* Activity
The answer must consist of every line in the records that contains the word "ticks".

[Opening Data supplied section]

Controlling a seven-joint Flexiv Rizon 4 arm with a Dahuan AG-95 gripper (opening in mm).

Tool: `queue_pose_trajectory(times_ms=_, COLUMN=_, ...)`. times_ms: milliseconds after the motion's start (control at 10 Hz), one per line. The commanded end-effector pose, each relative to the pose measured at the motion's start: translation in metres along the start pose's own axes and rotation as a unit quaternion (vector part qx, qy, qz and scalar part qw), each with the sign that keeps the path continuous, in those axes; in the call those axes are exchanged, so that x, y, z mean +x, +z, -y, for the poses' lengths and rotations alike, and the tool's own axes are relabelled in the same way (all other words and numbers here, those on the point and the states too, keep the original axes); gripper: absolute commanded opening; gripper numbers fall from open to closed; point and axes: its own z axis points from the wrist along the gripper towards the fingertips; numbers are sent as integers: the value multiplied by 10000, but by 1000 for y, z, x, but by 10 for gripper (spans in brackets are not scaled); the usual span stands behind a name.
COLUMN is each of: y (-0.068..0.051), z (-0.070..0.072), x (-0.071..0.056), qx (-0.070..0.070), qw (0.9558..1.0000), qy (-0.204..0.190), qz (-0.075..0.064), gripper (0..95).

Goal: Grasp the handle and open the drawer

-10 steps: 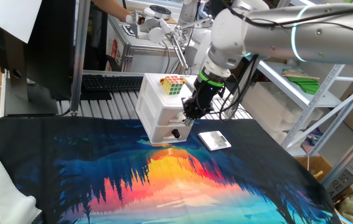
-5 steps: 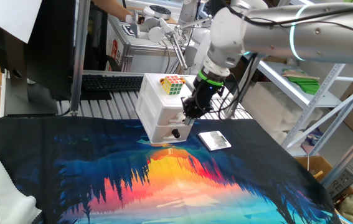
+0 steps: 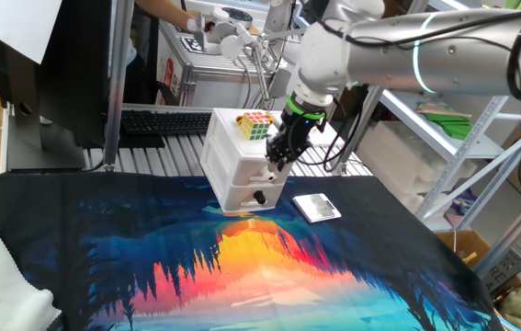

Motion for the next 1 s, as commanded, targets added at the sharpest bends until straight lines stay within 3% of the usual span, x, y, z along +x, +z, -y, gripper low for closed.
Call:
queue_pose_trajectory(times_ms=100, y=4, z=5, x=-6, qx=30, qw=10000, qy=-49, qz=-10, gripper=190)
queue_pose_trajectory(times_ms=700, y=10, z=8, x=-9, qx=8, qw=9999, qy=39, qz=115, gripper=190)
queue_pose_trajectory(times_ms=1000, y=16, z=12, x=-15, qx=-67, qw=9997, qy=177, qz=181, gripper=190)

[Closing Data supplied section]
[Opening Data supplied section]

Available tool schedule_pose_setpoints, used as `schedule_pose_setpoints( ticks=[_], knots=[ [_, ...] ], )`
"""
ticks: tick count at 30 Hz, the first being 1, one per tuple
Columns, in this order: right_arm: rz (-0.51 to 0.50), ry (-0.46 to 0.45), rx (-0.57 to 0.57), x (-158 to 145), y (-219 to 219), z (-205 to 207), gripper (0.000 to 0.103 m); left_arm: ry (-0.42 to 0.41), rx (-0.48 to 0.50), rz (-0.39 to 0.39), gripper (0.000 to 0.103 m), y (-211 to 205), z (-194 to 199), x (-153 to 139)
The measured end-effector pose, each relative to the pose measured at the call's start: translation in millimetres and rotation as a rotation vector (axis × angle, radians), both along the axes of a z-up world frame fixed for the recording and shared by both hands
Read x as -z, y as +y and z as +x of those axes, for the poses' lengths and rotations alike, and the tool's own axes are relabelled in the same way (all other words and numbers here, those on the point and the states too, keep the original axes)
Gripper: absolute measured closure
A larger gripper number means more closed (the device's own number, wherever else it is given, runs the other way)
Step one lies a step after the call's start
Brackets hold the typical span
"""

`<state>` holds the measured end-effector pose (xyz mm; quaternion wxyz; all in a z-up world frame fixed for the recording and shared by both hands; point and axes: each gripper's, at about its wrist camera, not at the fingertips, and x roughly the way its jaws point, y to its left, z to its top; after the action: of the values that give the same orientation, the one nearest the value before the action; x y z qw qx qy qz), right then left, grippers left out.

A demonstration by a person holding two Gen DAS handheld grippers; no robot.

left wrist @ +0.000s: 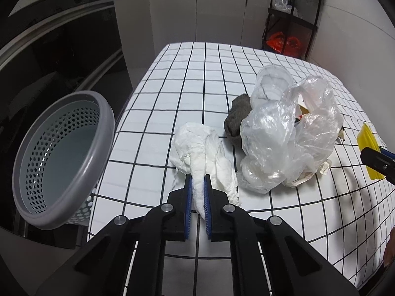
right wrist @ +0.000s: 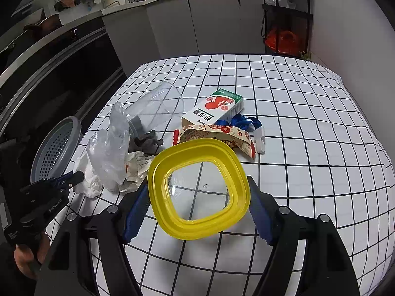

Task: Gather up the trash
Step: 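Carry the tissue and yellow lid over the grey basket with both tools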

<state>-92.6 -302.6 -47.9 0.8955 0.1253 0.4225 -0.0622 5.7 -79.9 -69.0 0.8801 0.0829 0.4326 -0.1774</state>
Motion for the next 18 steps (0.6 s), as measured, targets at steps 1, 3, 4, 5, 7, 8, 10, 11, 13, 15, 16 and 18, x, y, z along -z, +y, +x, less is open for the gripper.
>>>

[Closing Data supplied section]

* Response
Available tool schedule_pose_setpoints, used as `schedule_pose_setpoints( ticks=[_], knots=[ [_, ...] ], )`
ticks: tick count at 30 Hz, the first being 1, one per tuple

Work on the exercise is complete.